Since icefish species were first described in the scientific literature in the early 1950s, the evidence suggested that all 15 of them lacked myoglobin. In the mid-1980s, scientists reported finding the chemical in two species. That report was viewed with skepticism, and Sidell was among the skeptics. His opinion changed during a research trip to the Antarctic in early 1990s.
“We had collected an icefish species that we don’t see very often, and we had decided to harvest this particular animal for some tissue experiments. We opened it up, and because it has no hemoglobin or red blood cells, everything is really pale. And there, sitting in the chest cavity of the animal, was a very rose colored heart ventricle. “I got pretty excited. I managed to get the physician at the Palmer Station (in Antarctica) whipped up enough about it to bring in a surgical light and take some pictures.” Over the next few months, Sidell and his colleagues performed a series of tests which confirmed that indeed, myoglobin was present. That finding raised a variety of important questions. Did other icefish species have it? Is it necessary for those species, or is it akin to the human appendix, an unnecessary evolutionary artifact? If indeed myoglobin is important, how have species without myoglobin adapted to its loss? The questions are not fully answered, and indeed Vayda and Sidell have an unresolved bet over the evolutionary artifact question. In fact, says Vayda, the answer may be more complicated than they thought. Experiments have shown that icefish hearts containing myoglobin are stronger than hearts without it.
However, in the environment of the deep cold southern ocean, mutations leading to the loss of myoglobin are not lethal. Icefish without myoglobin get along quite well, thank you.

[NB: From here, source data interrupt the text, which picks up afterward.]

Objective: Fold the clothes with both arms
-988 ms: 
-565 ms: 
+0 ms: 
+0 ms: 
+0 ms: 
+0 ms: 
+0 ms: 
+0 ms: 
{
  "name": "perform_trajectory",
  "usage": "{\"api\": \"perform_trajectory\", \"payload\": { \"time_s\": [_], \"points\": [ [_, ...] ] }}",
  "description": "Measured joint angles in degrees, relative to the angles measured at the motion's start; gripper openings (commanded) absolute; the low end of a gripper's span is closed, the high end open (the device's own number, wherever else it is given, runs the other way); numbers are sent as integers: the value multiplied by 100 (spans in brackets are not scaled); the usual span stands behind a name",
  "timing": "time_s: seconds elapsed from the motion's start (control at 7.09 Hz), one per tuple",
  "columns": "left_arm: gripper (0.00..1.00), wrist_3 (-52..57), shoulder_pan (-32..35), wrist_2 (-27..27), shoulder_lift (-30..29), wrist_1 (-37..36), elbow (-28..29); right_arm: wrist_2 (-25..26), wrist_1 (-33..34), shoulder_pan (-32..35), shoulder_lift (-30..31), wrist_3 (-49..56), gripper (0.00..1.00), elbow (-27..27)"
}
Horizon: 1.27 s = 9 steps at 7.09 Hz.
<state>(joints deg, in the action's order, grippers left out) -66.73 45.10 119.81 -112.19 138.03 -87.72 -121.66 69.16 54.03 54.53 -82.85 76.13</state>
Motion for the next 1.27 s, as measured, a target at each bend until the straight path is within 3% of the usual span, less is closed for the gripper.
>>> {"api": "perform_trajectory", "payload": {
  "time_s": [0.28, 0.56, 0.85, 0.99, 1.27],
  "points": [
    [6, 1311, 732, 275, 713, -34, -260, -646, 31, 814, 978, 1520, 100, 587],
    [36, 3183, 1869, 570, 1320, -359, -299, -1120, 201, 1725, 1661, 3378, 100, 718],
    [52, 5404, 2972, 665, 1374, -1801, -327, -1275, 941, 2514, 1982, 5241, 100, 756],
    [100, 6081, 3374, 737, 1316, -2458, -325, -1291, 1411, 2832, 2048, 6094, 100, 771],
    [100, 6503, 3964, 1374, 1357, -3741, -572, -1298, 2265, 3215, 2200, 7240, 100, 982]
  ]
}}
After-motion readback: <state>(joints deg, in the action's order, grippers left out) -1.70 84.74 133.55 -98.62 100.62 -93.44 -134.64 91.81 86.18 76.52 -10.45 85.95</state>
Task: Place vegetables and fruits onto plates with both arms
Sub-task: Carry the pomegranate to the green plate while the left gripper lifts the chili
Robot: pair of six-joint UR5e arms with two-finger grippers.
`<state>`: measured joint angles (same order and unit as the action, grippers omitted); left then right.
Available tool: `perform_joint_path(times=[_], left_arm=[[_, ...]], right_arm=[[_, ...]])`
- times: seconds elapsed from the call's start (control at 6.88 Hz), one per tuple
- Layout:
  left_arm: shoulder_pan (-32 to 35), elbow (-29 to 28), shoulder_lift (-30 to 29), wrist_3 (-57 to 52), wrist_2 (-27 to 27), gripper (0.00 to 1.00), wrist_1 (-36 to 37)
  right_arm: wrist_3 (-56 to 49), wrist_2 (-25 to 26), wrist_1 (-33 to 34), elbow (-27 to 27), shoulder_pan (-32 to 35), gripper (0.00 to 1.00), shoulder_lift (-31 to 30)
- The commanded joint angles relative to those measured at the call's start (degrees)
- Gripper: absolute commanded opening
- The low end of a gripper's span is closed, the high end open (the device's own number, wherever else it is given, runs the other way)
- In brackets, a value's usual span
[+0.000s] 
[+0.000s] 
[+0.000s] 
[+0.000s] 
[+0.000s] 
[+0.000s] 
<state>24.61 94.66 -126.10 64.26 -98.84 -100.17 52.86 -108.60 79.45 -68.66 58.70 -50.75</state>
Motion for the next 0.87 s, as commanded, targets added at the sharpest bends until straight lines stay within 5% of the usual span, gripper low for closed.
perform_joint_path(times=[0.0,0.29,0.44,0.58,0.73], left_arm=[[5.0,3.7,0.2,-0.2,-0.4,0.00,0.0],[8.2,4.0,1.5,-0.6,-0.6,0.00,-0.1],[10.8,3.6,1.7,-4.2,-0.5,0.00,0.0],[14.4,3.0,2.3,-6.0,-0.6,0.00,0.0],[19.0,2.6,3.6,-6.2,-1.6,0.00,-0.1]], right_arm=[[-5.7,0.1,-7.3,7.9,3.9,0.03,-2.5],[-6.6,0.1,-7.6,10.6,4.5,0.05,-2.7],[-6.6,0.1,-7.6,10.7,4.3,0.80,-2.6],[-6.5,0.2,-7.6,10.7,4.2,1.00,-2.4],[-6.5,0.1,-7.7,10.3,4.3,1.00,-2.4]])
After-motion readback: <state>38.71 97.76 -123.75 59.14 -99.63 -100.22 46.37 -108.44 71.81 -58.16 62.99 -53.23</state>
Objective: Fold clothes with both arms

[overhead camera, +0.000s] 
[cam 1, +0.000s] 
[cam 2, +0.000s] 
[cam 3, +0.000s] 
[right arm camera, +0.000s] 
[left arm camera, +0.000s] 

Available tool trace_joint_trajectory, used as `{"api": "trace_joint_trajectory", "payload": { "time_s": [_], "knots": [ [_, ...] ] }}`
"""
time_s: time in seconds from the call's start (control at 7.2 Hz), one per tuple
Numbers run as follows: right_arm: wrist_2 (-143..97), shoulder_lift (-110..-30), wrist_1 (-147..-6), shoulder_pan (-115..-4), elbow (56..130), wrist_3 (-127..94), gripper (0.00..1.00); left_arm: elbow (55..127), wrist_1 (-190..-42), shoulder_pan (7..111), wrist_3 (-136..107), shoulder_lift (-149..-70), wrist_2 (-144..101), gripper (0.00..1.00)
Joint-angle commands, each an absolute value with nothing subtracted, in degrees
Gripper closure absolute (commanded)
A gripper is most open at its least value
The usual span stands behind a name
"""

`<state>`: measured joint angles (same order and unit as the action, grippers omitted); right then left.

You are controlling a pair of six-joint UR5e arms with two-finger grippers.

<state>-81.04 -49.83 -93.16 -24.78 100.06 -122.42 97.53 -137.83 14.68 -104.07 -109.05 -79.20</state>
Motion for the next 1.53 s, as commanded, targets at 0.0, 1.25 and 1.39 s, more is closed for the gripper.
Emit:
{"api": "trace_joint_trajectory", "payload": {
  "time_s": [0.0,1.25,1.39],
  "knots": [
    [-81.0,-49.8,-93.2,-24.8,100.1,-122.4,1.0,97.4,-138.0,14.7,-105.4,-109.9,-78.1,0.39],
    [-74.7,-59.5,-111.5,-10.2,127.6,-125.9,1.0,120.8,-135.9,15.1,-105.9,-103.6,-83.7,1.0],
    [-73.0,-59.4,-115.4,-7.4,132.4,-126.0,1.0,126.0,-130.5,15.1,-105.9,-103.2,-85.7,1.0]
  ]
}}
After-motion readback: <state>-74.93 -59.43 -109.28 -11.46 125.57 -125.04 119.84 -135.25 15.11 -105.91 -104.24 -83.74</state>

The team has confirmed that during the evolution of icefish species, genetic mutations leading to the loss of myoglobin have occurred independently at four different times. Moreover, the mutations are not identical. In other words, there is no single genetic smoking gun which eliminated myoglobin from some icefish species. Cashon has confirmed that fish myoglobin is structurally different from mammalian myoglobin. The fish variety is more flexible and appears to bind and release its store of oxygen more rapidly than human myoglobin.
The team has published numerous articles about its findings, and more than half of the scientists who have requested reprints of those articles are medical researchers. For example, a University of Rochester Medical School scientist recently contacted Sidell about the myoglobin work which may be helpful in research on cardiac physiology and oxygen starved tissues. “If you look at most of the work being done now on artificial blood substitutes, it’s based on myoglobin. There’s more to be understood about how myoglobin structures can be changed to result in different functional characteristics,” says Sidell.